Abbott signals recovery in device sales as hospital staff shortages ease
United States: Abbott Laboratories said on Wednesday most delayed non-urgent medical procedures had resumed globally three years into the COVID-19 pandemic as hospital staff shortages eased and customers became regular with check-ups, sending shares up 7%.
The much-awaited recovery in elective surgeries led the company to effectively raise forecast for its core business, even as COVID testing-related sales were seen falling sharply.
The company is the second major medical device maker to signal a recovery after rival Johnson & Johnson on Tuesday posted better-than-expected sales for the business.
Abbott's upbeat commentary lifted shares of other medical device makers Medtronic, Stryker, Zimmer Biomet and Boston Scientific Corp by 2%-4% in morning trade.
Abbott's stronger outlook for its non-COVID business was the main takeaway as investors had priced in a fall in COVID testing sales, J.P. Morgan analyst Robbie Marcus said in a note.
The Illinois-based company lowered its outlook for COVID testing sales this year to $1.5 billion from the $2 billion it forecast in January, but retained its annual adjusted profit outlook at $4.30-$4.50 per share, indicating growth in its non-COVID core business, including medical devices.
"I think it is sustainable. I don't think it's a bolus of backlog," Abbott CEO Robert Ford said about the recovery in its core business.
Medical devices - Abbott's largest segment - clocked an 8.5% rise in sales to $3.90 billion, with $1.2 billion coming from glucose monitoring device Freestyle Libre. Analysts had estimated sales of $3.77 billion for the unit, according to Refinitiv data.

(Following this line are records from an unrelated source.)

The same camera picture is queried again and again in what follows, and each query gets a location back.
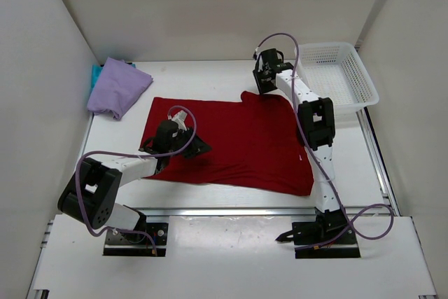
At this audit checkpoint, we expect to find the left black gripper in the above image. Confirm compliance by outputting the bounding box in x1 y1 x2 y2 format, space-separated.
167 125 212 159

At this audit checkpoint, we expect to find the red t shirt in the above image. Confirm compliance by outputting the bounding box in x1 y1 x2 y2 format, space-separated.
141 91 314 196

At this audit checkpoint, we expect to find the lilac t shirt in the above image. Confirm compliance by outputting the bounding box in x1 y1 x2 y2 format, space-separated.
87 57 153 120

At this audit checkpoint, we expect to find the teal t shirt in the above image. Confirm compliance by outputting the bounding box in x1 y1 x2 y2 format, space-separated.
90 62 136 92

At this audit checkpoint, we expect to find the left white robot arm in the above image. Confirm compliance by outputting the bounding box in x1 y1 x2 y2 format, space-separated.
57 120 211 243

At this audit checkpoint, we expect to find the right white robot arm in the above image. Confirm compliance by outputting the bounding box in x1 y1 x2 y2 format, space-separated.
253 48 347 243

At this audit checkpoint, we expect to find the white plastic basket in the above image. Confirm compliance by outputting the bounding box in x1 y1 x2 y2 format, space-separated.
296 42 379 118

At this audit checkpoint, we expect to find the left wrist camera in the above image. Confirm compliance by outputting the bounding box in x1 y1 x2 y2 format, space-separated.
169 110 188 131

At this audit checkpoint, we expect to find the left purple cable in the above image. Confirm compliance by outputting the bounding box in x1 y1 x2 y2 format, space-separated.
77 104 197 256

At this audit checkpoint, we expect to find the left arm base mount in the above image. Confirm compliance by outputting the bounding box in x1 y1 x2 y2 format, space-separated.
103 214 169 257

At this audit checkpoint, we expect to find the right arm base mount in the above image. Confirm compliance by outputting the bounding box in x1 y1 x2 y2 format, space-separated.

Still, George Congdon, an analyst with investment consulting firm Third Bridge, was skeptical. "I wouldn't read too much into one quarter of U.S. volume recoveries."
Staffing issues are now widespread in the U.S. hospitals, and could take a couple of years to fully wane, he said.
Abbott reported an adjusted profit of $1.03 per share, higher than analysts' average estimate of 99 cents.